▸ **Work to be completed**
Check every line in the listing below for "bottle". Copy the ones where it occurs.

▸ **Exercise input**
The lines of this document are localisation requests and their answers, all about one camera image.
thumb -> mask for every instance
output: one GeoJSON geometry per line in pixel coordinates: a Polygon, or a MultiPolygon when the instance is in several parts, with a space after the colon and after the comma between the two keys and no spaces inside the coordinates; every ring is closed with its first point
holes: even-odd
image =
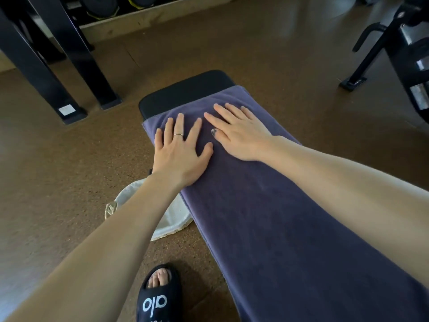
{"type": "Polygon", "coordinates": [[[220,144],[225,148],[227,143],[230,142],[228,136],[225,134],[225,132],[223,132],[222,130],[219,129],[212,129],[212,135],[214,136],[214,138],[216,140],[218,140],[220,142],[220,144]]]}
{"type": "Polygon", "coordinates": [[[208,142],[204,146],[204,149],[202,150],[201,155],[198,157],[200,160],[200,165],[204,167],[204,170],[206,169],[212,155],[213,155],[213,143],[208,142]]]}

rubber gym floor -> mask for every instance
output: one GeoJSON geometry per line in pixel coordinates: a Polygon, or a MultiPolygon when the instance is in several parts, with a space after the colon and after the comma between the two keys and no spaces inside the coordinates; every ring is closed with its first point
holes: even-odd
{"type": "MultiPolygon", "coordinates": [[[[54,64],[89,112],[70,126],[18,70],[0,74],[0,320],[104,221],[106,203],[146,177],[154,152],[139,100],[207,70],[223,70],[245,86],[304,145],[429,189],[429,125],[415,113],[385,53],[356,91],[337,88],[378,37],[373,33],[352,53],[362,30],[389,23],[400,0],[372,7],[354,2],[238,0],[98,43],[94,57],[124,102],[100,110],[71,63],[54,64]]],[[[238,320],[192,223],[151,243],[119,321],[135,319],[144,276],[167,261],[181,273],[186,321],[238,320]]]]}

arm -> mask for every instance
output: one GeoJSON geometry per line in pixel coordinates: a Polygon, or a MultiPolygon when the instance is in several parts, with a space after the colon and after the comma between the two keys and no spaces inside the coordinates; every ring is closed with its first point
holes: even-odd
{"type": "MultiPolygon", "coordinates": [[[[183,133],[183,121],[183,114],[179,114],[174,132],[183,133]]],[[[196,156],[201,123],[201,119],[195,122],[186,141],[173,137],[173,119],[166,124],[164,142],[158,129],[153,174],[62,261],[7,322],[118,319],[164,212],[183,187],[201,176],[212,156],[211,143],[196,156]]]]}
{"type": "Polygon", "coordinates": [[[231,155],[261,161],[296,183],[331,216],[429,286],[429,192],[359,163],[271,136],[246,108],[205,114],[231,155]]]}

sandal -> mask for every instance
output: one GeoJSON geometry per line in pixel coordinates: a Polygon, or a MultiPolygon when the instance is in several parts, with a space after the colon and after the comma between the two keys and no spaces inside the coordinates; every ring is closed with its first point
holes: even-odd
{"type": "Polygon", "coordinates": [[[181,322],[182,286],[179,273],[171,264],[153,268],[143,281],[137,299],[137,322],[181,322]],[[169,282],[164,286],[147,288],[153,273],[161,268],[169,272],[169,282]]]}

metal bar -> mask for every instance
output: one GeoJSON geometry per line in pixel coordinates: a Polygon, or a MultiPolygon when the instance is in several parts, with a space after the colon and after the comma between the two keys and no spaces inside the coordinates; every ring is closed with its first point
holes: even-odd
{"type": "Polygon", "coordinates": [[[105,76],[92,57],[78,27],[68,16],[60,0],[29,0],[40,15],[64,53],[76,67],[102,109],[121,103],[119,96],[110,87],[105,76]]]}
{"type": "Polygon", "coordinates": [[[22,72],[65,124],[87,116],[70,96],[45,61],[0,9],[0,49],[22,72]]]}

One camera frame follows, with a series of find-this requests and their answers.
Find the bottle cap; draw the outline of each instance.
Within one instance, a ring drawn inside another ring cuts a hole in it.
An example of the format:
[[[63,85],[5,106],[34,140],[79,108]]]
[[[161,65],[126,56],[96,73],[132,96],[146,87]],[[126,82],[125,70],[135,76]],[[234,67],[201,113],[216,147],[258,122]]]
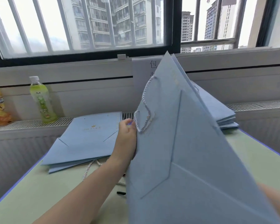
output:
[[[30,76],[29,78],[30,78],[31,82],[38,82],[39,81],[38,76]]]

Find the light green table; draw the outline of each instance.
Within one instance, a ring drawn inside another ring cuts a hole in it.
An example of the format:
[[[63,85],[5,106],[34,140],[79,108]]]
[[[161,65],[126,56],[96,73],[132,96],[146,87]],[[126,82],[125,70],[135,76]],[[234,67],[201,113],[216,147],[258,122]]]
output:
[[[224,132],[226,139],[258,182],[280,190],[280,155],[240,130]],[[0,201],[0,224],[31,224],[78,185],[87,164],[48,174],[39,163]],[[90,168],[94,171],[97,165]],[[115,186],[92,223],[126,224],[126,199]]]

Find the green tea bottle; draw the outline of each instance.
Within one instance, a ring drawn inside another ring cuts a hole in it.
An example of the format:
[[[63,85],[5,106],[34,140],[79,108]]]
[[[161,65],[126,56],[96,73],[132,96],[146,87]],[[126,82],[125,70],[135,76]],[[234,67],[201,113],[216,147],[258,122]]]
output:
[[[30,86],[30,94],[41,113],[41,120],[44,123],[55,122],[58,117],[53,111],[47,87],[39,82],[38,76],[31,76],[29,78],[32,82]]]

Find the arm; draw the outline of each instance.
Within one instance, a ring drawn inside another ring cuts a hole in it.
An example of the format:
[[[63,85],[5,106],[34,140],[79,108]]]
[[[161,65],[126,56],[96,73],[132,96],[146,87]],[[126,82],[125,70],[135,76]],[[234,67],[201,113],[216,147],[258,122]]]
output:
[[[265,193],[277,213],[280,215],[280,192],[262,183],[258,183],[258,186]]]
[[[89,224],[123,176],[136,149],[136,126],[120,122],[111,157],[33,224]]]

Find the paper sign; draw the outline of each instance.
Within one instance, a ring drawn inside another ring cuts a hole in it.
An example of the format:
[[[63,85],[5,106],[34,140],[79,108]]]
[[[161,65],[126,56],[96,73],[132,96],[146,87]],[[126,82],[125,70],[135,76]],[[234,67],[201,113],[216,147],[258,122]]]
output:
[[[163,56],[147,58],[132,58],[134,88],[143,93],[144,87],[151,76],[154,75]]]

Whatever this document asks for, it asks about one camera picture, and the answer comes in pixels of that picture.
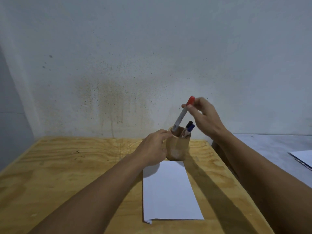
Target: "marker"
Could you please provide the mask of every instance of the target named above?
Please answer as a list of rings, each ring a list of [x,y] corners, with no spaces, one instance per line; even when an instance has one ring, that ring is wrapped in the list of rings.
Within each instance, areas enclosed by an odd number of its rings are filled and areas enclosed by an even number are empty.
[[[194,128],[194,127],[195,127],[195,125],[194,125],[194,124],[190,125],[190,127],[186,130],[185,134],[184,134],[184,135],[182,135],[182,137],[181,137],[181,138],[185,138],[185,137],[187,137],[187,136],[191,133],[191,131],[193,130],[193,128]]]
[[[191,96],[189,98],[188,102],[186,103],[185,107],[183,108],[182,112],[180,113],[179,117],[177,118],[177,121],[174,123],[174,126],[171,129],[172,132],[175,132],[178,129],[178,127],[179,127],[181,121],[183,120],[185,114],[188,112],[186,106],[189,105],[189,104],[193,105],[194,100],[195,100],[194,96]]]
[[[183,135],[183,133],[190,127],[190,125],[192,125],[193,122],[189,121],[188,124],[186,125],[186,127],[184,128],[184,130],[182,131],[182,133],[180,134],[179,138],[181,138],[181,136]]]

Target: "person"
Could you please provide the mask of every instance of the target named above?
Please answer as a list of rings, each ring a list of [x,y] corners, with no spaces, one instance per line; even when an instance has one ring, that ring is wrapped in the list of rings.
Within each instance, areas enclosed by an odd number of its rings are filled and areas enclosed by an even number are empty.
[[[187,108],[197,127],[224,151],[275,233],[311,233],[312,189],[237,139],[204,98],[196,98],[194,105]],[[133,153],[75,194],[30,233],[102,234],[139,173],[166,158],[166,149],[161,145],[171,136],[167,130],[149,134]]]

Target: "hand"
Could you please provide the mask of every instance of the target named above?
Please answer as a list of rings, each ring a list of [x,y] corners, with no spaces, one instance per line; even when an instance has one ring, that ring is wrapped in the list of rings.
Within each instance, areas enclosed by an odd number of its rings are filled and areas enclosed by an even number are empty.
[[[188,105],[189,113],[194,117],[197,127],[207,136],[216,140],[224,132],[228,132],[220,120],[215,107],[205,98],[196,98],[194,106]]]
[[[168,130],[158,130],[149,134],[133,152],[140,157],[145,166],[153,166],[166,158],[167,149],[162,148],[163,141],[172,137],[173,134]]]

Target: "brown cup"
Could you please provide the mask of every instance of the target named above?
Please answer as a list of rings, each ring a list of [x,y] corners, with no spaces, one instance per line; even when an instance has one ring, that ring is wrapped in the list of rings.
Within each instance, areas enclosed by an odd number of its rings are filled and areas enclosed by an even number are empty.
[[[173,137],[166,140],[167,158],[171,161],[184,161],[185,155],[188,152],[188,145],[190,143],[191,133],[186,138],[179,138],[184,130],[183,127],[179,128],[173,133]]]

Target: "person's left hand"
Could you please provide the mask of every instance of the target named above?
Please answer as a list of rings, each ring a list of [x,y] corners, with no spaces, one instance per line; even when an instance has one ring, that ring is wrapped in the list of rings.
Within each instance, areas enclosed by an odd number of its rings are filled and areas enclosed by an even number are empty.
[[[166,158],[167,149],[162,148],[165,139],[172,137],[173,134],[168,130],[158,130],[149,134],[133,152],[140,157],[146,166],[153,166]]]

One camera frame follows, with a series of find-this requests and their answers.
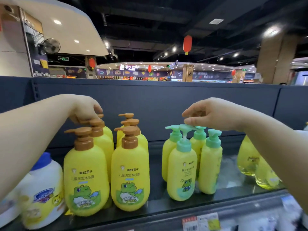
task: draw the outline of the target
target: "store shelf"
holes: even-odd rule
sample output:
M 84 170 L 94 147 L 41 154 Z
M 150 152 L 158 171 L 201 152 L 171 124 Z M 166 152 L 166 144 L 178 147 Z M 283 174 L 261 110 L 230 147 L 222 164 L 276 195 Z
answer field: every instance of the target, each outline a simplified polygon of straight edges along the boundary
M 183 230 L 181 219 L 202 214 L 218 212 L 222 227 L 236 225 L 237 217 L 263 210 L 281 209 L 280 197 L 287 195 L 284 189 L 267 191 L 256 185 L 253 177 L 239 172 L 236 164 L 234 148 L 224 150 L 221 172 L 218 177 L 218 189 L 214 195 L 201 193 L 195 189 L 191 198 L 178 202 L 172 200 L 167 193 L 167 183 L 161 176 L 162 143 L 149 144 L 151 192 L 148 202 L 139 210 L 124 212 L 114 204 L 111 208 L 101 210 L 90 217 L 62 215 L 44 231 L 62 230 Z M 64 155 L 54 158 L 63 163 Z M 2 228 L 21 230 L 18 220 Z

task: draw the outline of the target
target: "black ceiling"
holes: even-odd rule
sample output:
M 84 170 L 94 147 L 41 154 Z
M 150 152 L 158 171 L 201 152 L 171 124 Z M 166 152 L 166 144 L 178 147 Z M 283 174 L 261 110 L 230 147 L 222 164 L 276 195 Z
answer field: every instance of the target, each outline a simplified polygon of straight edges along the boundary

▸ **Your solution**
Find the bottle cap; draw the outline of each instance.
Find the green tea bottle; draw the outline of each instance.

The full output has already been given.